China is an unusual market in that it’s both the world’s most lucrative and biggest online market but also one of the world’s fastest-growing ones. Despite its immense economic progress in recent years, GDP per capita remains low enough for it to still be considered an emerging market.
One characteristic of emerging markets is they tend to be economically volatile, which is one reason for brands not to focus too heavily on these types of market. This also includes other fast-growing eCommerce markets such as the aforementioned Mexico and India.
There are a number of other key factors that dictate the likelihood of an eCommerce venture being a success. An obvious one is internet penetration – a measure of the percentage of the population that has access to the internet.
When internet penetration rises this is often an ignition factor for eCommerce growth, an example being the expansion of both internet access and eCommerce activity in Russia from about 2010-2016. The same effect was seen in Nigeria at a similar period.
For brands wondering whether to enter a market or not, it’s worth keeping an eye on levels of investment in internet infrastructure. A sudden rise in infrastructure investment usually heralds a rise in eCommerce activity not long after.
Smartphone ownership is also a good indicator of eCommerce health, and that’s true in established as well as emerging markets. For emerging market consumers smartphones are often the key, and often first, way of accessing the internet. Mobile eCommerce is likely to take off when smartphone ownership is high.
Bank account penetration is important because this enables digital spend via payment methods such as credit or debit cards and mobile wallets such as the popular Paypal. Ecommerce tends to thrive best in markets where bank account penetration is high.
Where adoption of formal banking is low, eCommerce growth is constrained by reliance on cash on delivery. Nielsen estimates that 94% of banking penetration is the critical level at which eCommerce can take off.

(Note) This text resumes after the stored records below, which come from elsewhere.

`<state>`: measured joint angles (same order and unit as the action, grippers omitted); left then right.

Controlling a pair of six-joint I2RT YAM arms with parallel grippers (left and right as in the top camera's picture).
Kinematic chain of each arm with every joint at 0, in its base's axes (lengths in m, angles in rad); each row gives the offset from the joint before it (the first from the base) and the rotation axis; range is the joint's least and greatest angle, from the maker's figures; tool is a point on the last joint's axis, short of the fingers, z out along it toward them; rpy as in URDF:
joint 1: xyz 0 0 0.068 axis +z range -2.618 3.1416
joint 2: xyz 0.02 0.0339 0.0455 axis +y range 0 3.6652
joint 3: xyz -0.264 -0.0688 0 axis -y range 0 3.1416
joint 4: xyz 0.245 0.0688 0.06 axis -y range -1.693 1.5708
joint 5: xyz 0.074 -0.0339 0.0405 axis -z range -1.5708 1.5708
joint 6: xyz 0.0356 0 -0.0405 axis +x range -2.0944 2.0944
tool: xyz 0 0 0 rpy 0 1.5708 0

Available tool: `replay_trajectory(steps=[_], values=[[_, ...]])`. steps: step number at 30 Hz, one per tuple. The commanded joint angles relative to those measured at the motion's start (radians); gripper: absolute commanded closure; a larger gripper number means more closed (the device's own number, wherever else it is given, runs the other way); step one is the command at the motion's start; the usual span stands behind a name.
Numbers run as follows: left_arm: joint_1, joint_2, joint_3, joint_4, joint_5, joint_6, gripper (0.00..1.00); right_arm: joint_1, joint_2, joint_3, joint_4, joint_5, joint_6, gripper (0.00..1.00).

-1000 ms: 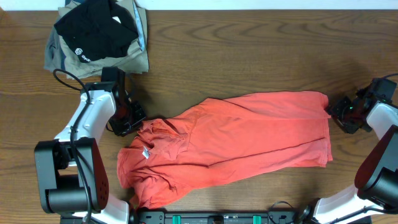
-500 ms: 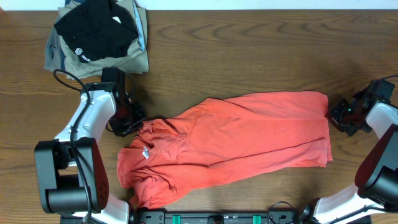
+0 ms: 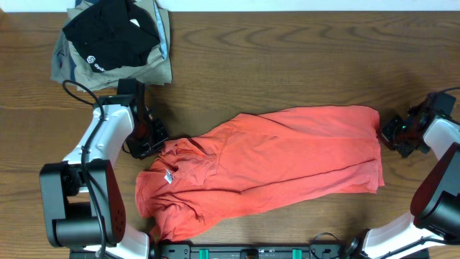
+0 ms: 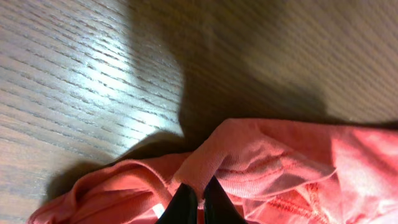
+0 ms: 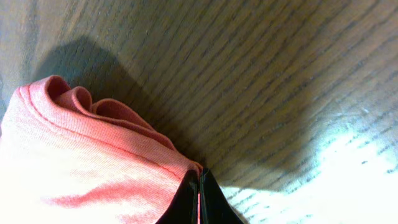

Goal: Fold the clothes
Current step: 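Lift the shirt with both grippers, pulling the left end up-left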

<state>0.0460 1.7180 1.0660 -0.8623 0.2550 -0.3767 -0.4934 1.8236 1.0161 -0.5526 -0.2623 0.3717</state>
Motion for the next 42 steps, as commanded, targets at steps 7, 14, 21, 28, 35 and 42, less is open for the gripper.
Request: replay_trajectory(steps=[7, 14, 21, 28, 35, 42], values=[[0.004, -0.240, -0.007, -0.029, -0.016, 0.055, 0.94, 0.008, -0.139, 0.031, -0.045, 0.000, 0.017, 0.99], [0.004, -0.482, -0.007, -0.084, -0.016, 0.054, 0.94, 0.009, -0.293, 0.031, -0.116, 0.000, 0.017, 0.99], [0.004, -0.710, 0.043, -0.172, -0.016, 0.054, 0.94, 0.008, -0.519, 0.032, -0.195, -0.004, 0.032, 0.99], [0.004, -0.841, 0.169, -0.225, -0.016, 0.054, 0.94, 0.007, -0.697, 0.106, -0.334, -0.004, 0.032, 0.99], [0.004, -0.867, 0.310, -0.124, -0.053, 0.055, 0.94, 0.008, -0.731, 0.294, -0.462, -0.024, 0.026, 0.99], [0.004, -0.805, 0.321, 0.145, -0.069, 0.055, 0.94, 0.008, -0.718, 0.410, -0.452, -0.041, 0.024, 0.99]])
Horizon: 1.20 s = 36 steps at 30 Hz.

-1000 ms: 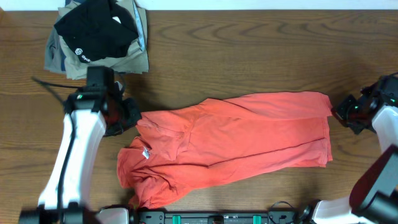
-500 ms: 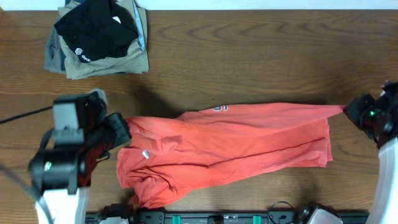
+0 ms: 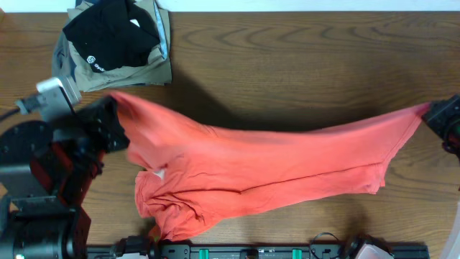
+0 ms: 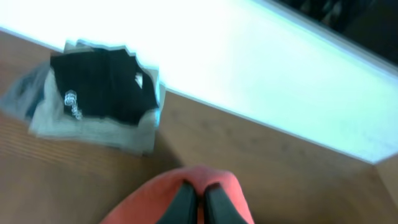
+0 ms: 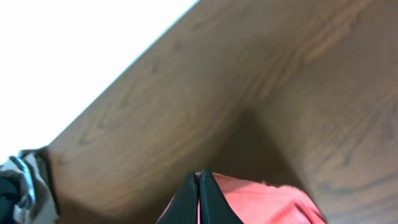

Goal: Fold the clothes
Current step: 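Lift the shirt with both grippers, pulling the left end up-left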

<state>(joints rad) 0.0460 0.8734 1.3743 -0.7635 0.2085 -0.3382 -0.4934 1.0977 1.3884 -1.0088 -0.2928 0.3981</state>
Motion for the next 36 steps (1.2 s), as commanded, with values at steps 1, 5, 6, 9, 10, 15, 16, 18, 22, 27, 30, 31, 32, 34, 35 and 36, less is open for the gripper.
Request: replay_trajectory(steps=[1, 5, 6, 9, 10, 15, 16, 18, 22, 27, 30, 31, 32, 34, 35, 36], values=[[0.004, 0.062, 0.013, 0.083, -0.022, 0.016, 0.94, 0.008, 0.013, 0.040, 0.014, -0.011, -0.002, 0.99], [0.003, 0.158, 0.013, 0.211, -0.018, 0.015, 0.94, 0.008, 0.053, 0.039, 0.065, -0.001, -0.002, 0.99], [0.003, 0.193, 0.013, 0.250, -0.018, 0.014, 0.94, 0.008, 0.072, 0.039, 0.087, 0.006, -0.002, 0.99], [0.003, 0.287, 0.013, 0.344, -0.018, 0.012, 0.94, 0.008, 0.135, 0.039, 0.153, 0.009, -0.002, 0.99], [0.003, 0.305, 0.013, 0.361, -0.018, 0.012, 0.94, 0.008, 0.150, 0.039, 0.165, 0.013, -0.002, 0.99], [0.003, 0.451, 0.013, 0.529, -0.018, 0.011, 0.94, 0.008, 0.253, 0.039, 0.248, 0.050, 0.029, 0.99], [0.003, 0.481, 0.013, 0.573, -0.018, 0.011, 0.94, 0.009, 0.275, 0.039, 0.272, 0.050, 0.032, 0.99], [0.003, 0.536, 0.013, 0.652, -0.018, 0.011, 0.94, 0.010, 0.319, 0.039, 0.316, 0.050, 0.036, 0.99], [0.003, 0.629, 0.013, 0.760, -0.018, -0.020, 0.94, 0.020, 0.392, 0.039, 0.364, 0.051, 0.035, 0.99], [0.003, 0.724, 0.013, 0.813, -0.019, -0.038, 0.94, 0.024, 0.468, 0.039, 0.390, 0.069, 0.034, 0.99], [0.003, 0.776, 0.013, 0.834, -0.019, -0.038, 0.94, 0.029, 0.507, 0.039, 0.393, 0.100, 0.031, 0.99], [0.003, 0.793, 0.013, 0.836, -0.024, -0.038, 0.94, 0.033, 0.517, 0.039, 0.392, 0.108, 0.031, 0.99], [0.003, 0.808, 0.013, 0.837, -0.032, -0.038, 0.94, 0.037, 0.529, 0.038, 0.392, 0.114, 0.027, 0.99], [0.003, 0.843, 0.013, 0.837, -0.046, -0.038, 0.94, 0.044, 0.553, 0.038, 0.392, 0.113, 0.023, 0.99], [0.003, 0.858, 0.013, 0.836, -0.046, -0.041, 0.94, 0.047, 0.563, 0.038, 0.392, 0.113, 0.023, 0.99], [0.003, 0.870, 0.013, 0.834, -0.046, -0.041, 0.94, 0.049, 0.574, 0.038, 0.392, 0.113, 0.024, 0.99]])
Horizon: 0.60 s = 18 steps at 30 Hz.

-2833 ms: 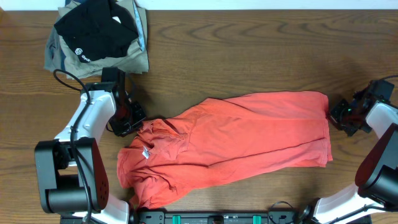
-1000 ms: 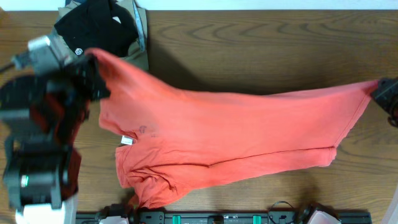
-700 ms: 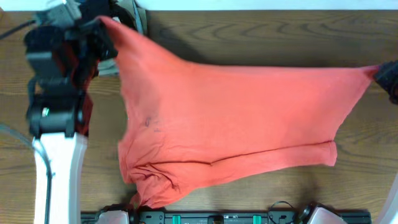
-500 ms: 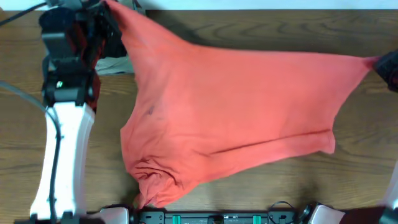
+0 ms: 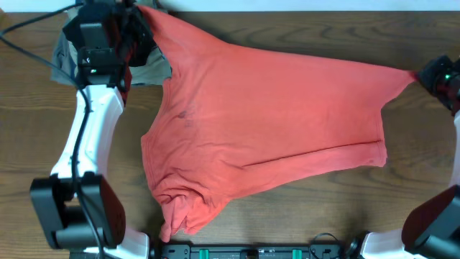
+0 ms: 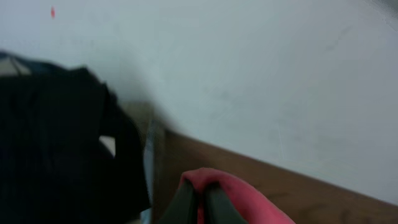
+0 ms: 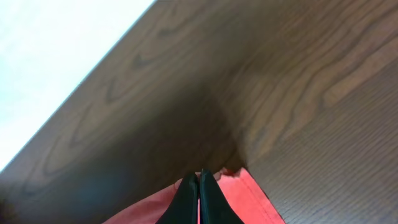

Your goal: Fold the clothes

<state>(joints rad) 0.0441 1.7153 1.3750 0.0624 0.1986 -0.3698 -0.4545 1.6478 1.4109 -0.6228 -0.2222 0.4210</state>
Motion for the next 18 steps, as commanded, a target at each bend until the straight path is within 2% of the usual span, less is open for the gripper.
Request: replay_trajectory(steps=[1, 7, 18], values=[[0.005, 0.038, 0.012, 0.002, -0.036, -0.009, 0.94, 0.010, 0.033, 0.016, 0.005, 0.042, 0.001, 0.99], [0.005, 0.033, 0.012, -0.047, -0.032, -0.009, 0.94, 0.011, 0.052, 0.016, -0.014, 0.031, 0.000, 0.99], [0.005, -0.072, 0.012, -0.423, 0.002, -0.009, 0.94, 0.011, 0.050, 0.016, -0.132, -0.049, 0.001, 0.99]])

Worldwide growth in online retail was a striking 20% in the pre-pandemic calm of 2019. Since then, things have been a little weird to say the least. Whilst the pandemic has been economically disruptive, in many markets it has also driven growth in online spend in some categories including medication and groceries.
Harvard Business Review estimates the global economy has contracted around 4% but this hasn’t been universal. The UK’s economy has contracted more severely than others due to its reliance on services and tourism, both of which were impacted by nationwide lockdowns. On the other hand, Vietnam performed relatively well in economic terms thanks to a strong government response to the virus and a resilient manufacturing sector.
Whilst we wait for the dust to settle in the world’s various economies, it’s worth bearing in mind that overall growth in online spending is likely to be upwards in most markets. This doesn’t mean that online growth will be even in all markets or all sectors. It’s still important for brands to be careful where they choose to focus their activity.
Some markets and sectors, in particular, are likely to be volatile. Emerging markets are notoriously economically volatile. Yet with some economies rampaging ahead in terms of online growth, they remain attractive prospects for many brands for eCommerce expansion despite the risks.
With retail eCommerce sales growth of over 30% recently recorded in Mexico, India and the Philippines, it’s easy to see why many brands are choosing to engage with some of the world’s most exciting markets.